Da diversi decenni il lavoro nella scuola viene visto, da chi ha una preparazione scientifica e tecnica, come l’ultima spiaggia. Infatti, se si riesce a trovare un posto nel mercato del lavoro, quello al di fuori della scuola, ci si sente maggiormente realizzati. Se, al contrario per qualsivoglia motivo, non si riesce, allora ci si accontenta di un posto fisso nella scuola, anche questo sempre meno sicuro.

La considerazione per la cultura alta ha retto un po’ di più. Attualmente, come detto, siamo al minimo.

Ai docenti si chiede di tutto e di più. Sono diventati il terminale di tutte le lagnanze per le innumerevoli cose che non vanno, dal bullismo, al cyber bullismo, alla mancanza di competitività della nostra economia, …

Alla classe docente si richiedono competenze non previste nelle regole di ingaggio. E se qualcuno si vuole formare ed aggiornare lo deve fare a spese proprie (neanche detraibili!).

Un riconoscimento, molto minimalista in realtà, si è concretizzato con la carta del docente ed in quella specie di premio di produzione che è il bonus al merito. Quest’ultimo, così come è stato gestito, più che a stimolare i docenti ad un impegno maggiore riconoscendo la loro disponibilità e le loro competenze, è servito solo a creare tensioni all’interno della stessa classe docente. Infatti, non è cosa facile stilare criteri oggettivi di merito, ed ancora più difficile è, da parte dei docenti, accettarli. Perché non bisogna nascondere il fatto che anche i docenti hanno le loro colpe.

Nel corso degli anni, infatti, gli insegnanti si sono adeguati, accettandolo, all’andazzo che altri hanno imposto, salvo ritrovarsi, oggi, in una grave crisi di identità. Questa, a sua volta, comporta una demotivazione che rende il lavoro del docente una fatica, denaturando una professione che della felicità, dell’entusiasmo e della motivazione fa il fulcro su cui ruota tutta la sua attività.

È stato innescato un circolo vizioso tra stipendio non adeguato e minore impegno, per cui l’effetto giustifica la causa.

L’unica strada per uscire dal budello in cui ci troviamo a brancolare è quello che porta a riappropriarsi della propria identità professionale. È una scelta etica. Si tratta di mettere la propria missione istitutiva al primo posto.
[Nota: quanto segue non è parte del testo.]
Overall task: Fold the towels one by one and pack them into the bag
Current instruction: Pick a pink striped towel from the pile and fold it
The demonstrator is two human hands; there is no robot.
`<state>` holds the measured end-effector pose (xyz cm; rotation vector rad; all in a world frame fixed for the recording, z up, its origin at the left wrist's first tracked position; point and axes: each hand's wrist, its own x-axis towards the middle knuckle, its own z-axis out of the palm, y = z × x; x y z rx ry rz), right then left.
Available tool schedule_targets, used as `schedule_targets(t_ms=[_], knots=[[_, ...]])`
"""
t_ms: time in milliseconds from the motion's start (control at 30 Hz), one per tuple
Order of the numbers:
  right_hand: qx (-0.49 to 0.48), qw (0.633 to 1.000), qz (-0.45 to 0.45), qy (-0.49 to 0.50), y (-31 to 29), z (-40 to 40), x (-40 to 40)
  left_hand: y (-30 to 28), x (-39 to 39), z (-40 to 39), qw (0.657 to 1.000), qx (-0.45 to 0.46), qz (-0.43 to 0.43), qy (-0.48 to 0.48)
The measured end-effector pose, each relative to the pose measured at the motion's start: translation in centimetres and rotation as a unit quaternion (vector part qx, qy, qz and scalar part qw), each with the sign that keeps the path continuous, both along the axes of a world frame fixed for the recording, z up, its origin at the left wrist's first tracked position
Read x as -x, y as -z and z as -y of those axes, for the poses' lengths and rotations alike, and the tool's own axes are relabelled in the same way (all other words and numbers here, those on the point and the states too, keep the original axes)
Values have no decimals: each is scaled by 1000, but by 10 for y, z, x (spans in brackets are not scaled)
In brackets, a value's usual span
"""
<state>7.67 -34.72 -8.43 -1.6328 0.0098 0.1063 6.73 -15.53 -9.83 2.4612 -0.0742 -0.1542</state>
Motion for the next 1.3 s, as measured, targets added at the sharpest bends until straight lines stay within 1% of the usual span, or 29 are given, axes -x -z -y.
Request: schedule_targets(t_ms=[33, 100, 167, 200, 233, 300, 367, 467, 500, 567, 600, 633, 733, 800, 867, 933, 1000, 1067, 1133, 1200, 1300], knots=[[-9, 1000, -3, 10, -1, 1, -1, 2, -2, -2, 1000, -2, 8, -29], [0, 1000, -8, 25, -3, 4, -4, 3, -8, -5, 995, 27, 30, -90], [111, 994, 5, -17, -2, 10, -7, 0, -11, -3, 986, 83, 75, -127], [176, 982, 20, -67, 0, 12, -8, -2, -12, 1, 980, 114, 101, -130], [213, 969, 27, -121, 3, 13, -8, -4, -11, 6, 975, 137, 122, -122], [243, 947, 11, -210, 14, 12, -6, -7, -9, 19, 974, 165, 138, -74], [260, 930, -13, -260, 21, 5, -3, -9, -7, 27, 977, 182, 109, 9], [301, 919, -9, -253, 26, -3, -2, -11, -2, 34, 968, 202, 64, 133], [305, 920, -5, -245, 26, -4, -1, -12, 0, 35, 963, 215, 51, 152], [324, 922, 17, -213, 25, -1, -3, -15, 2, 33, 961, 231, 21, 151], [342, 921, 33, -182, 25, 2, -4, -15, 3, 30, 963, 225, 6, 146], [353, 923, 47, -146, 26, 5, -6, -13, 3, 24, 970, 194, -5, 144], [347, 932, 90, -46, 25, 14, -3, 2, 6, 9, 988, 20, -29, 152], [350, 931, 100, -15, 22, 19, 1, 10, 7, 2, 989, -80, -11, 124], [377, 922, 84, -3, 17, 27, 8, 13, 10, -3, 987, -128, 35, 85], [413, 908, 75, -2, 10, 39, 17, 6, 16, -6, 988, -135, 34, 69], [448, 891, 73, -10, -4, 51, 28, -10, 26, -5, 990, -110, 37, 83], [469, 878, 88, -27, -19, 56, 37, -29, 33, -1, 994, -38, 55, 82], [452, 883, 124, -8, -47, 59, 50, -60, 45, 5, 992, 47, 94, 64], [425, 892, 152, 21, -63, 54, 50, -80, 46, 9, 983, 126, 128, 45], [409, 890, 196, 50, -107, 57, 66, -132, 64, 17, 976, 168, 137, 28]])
Bisogna trovare la forza necessaria per non cedere alla tentazione di lasciare che il mondo ada nella direzione del baratro formativo e culturale che fa comodo a chi ha in mano il potere politico e, soprattutto, economico ed a cui fa comodo avere a disposizione persone facilmente manovrabili perché prive di spirito critico.

Oggi più che mai, invece, il docente che vuole riappropriarsi del suo ruolo deve aiutare gli alunni a sviluppare il loro spirito critico, deve promuovere il pensiero libero, combattendo il pensiero unico, combattendo la tentazione di lasciarsi trascinare dalla corrente qualunquista e massificante promossa e gestita ad arte dai grandi burattinai che ci vogliono asserviti alle loro mire ed ai loro fini.

Non è impresa facile né priva di insidie, ma è l’unica in grado di vivificare un rapporto professionale pesantemente e costantemente sotto attacco.